In addition to their untimeliness, many of the Plaintiff’s answers to Capital City
Bank’s requests for admission either admit the requested information or are deficient
and thus would be deemed admitted regardless. Requests 1–6 and 11 are admitted in
their entirety, though the Plaintiff does attempt to qualify some of her admissions.

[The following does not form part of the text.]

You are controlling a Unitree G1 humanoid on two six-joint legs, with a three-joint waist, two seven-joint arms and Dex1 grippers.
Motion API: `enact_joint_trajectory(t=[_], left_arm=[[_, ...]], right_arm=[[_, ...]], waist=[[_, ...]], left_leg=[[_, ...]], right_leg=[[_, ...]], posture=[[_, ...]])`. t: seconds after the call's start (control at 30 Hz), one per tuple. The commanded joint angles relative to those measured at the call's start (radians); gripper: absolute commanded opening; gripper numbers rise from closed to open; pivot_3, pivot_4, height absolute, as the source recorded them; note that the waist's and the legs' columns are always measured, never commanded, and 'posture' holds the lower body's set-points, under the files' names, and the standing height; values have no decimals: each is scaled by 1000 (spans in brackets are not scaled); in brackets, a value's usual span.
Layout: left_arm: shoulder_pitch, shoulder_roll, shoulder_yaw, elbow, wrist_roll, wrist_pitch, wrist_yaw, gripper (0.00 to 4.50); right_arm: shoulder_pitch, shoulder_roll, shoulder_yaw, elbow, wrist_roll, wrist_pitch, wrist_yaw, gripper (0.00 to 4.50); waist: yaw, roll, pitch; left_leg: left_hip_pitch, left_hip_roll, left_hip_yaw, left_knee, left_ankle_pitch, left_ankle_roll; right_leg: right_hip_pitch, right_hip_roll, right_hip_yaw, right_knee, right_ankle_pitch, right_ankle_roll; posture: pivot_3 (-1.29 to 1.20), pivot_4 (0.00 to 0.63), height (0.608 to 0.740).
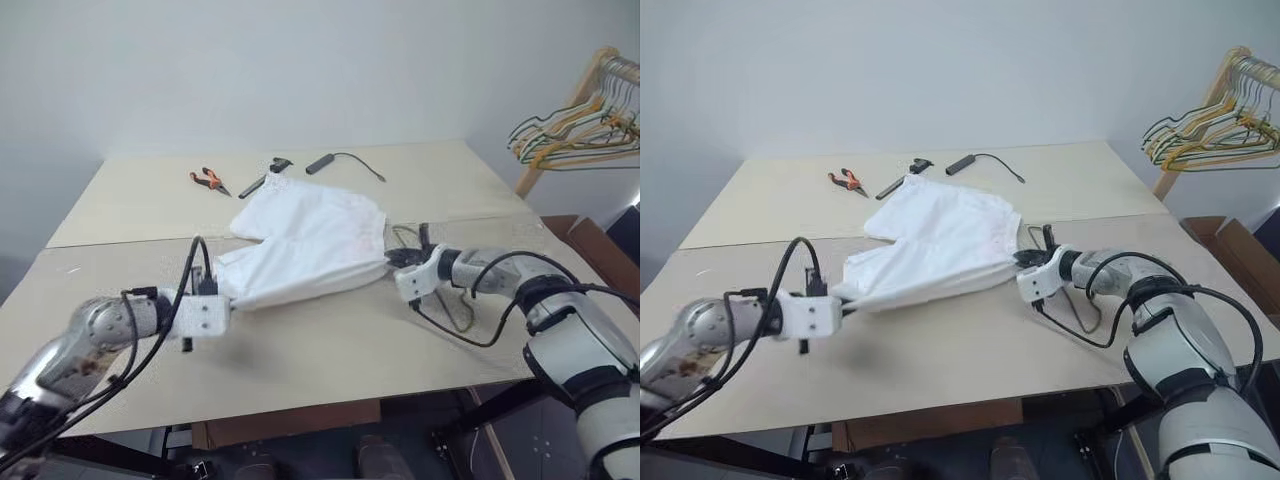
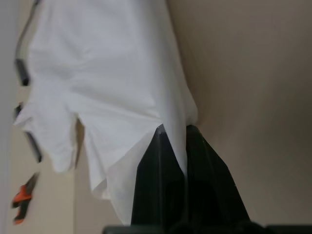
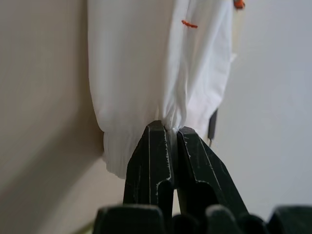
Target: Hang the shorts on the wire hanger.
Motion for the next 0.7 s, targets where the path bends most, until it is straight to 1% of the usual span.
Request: enact_joint_trajectory(t=[0.03,0.1,0.23,0.4,0.47,0.57,0.67,0.7], left_arm=[[93,94,74,-147,-74,97,-127,22],[140,121,91,-208,-82,122,-157,22],[216,130,142,-295,-95,192,-168,22],[352,150,243,-356,-129,197,-237,22],[410,156,267,-358,-122,179,-263,22],[454,140,240,-309,-65,108,-249,22],[460,109,188,-237,-21,37,-226,22],[459,94,158,-191,7,-7,-213,237]], right_arm=[[21,-75,-6,-1,-4,-17,19,0],[40,-89,-11,-23,1,-44,31,0],[99,-123,-31,-97,40,-120,87,0],[197,-167,-72,-205,129,-152,167,0],[235,-185,-87,-248,158,-148,196,0],[282,-202,-107,-303,203,-145,243,0],[322,-213,-123,-362,249,-133,296,0],[338,-217,-126,-385,282,-129,331,317]], waist=[[1,0,0],[2,0,0],[4,0,0],[-1,0,0],[-4,0,0],[-3,0,0],[1,0,0],[2,0,0]], left_leg=[[1,0,0,0,0,0],[1,1,0,0,0,0],[6,1,0,0,0,1],[12,3,1,0,-3,4],[13,3,2,0,-3,5],[15,4,3,-1,-3,5],[15,5,3,0,-3,5],[16,5,3,0,-3,5]], right_leg=[[1,0,0,0,0,0],[2,0,0,0,0,0],[7,1,-1,-2,-1,-1],[12,2,0,-3,-2,-2],[13,3,1,-2,-2,-3],[13,4,2,-2,-3,-4],[14,4,2,-2,-3,-5],[14,4,2,-2,-3,-5]], posture=[[-5,0,740],[-12,0,740],[-25,0,740],[-39,2,740],[-41,4,740],[-43,5,740],[-46,6,740],[-47,7,740]])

Number 7 requests the Plaintiff to admit she is not impliedly pursuing other claims
against Capital City Bank besides those arising out of “force-placed” insurance in her
recast complaint. The Plaintiff admits this request in part and then states she “is
pursuing claims against Capital City Bank in the Eleventh Circuit Court of Appeals and
potentially other courts.” (Doc. 60, ¶ 7). The Court reads this response to admit she is
not pursing claims against Capital City Bank in this case that do not relate to allegations
of “force-placed” insurance.
The Plaintiff made either identical or nearly identical responses to requests 8–10,
12–15, 18–20, and 22–26. Though some of the responses also include additional
sentences, they all contain a variation of the following:
Admitted in part. Evidence has been concealed from the beginning from
Plaintiff and Plaintiff cannot admit this with absolute certainty. Also Capital
City Bank has been caught doctoring evidence and Plaintiff will not box
herself in.
This response is clearly deficient. First, the Plaintiff admits these requests in part
without specifying which part she is admitting or specifically denying the remainder of
3
Capital City Bank attaches a letter dated March 10, 2015, where the Plaintiff informed Capital City
Bank’s counsel she did not have access to a computer to view the documents sent to her on a CD, which
were Capital City Bank’s exhibits attached to its requests for admission. (Doc. 62-1 at 1). Capital City
Bank then mailed the printed materials to her on March 16. (Doc. 62-2 at 1). The Plaintiff has not
asserted her responses are untimely as a result of this delay in receiving the printed exhibits, nor did she
request additional time to respond.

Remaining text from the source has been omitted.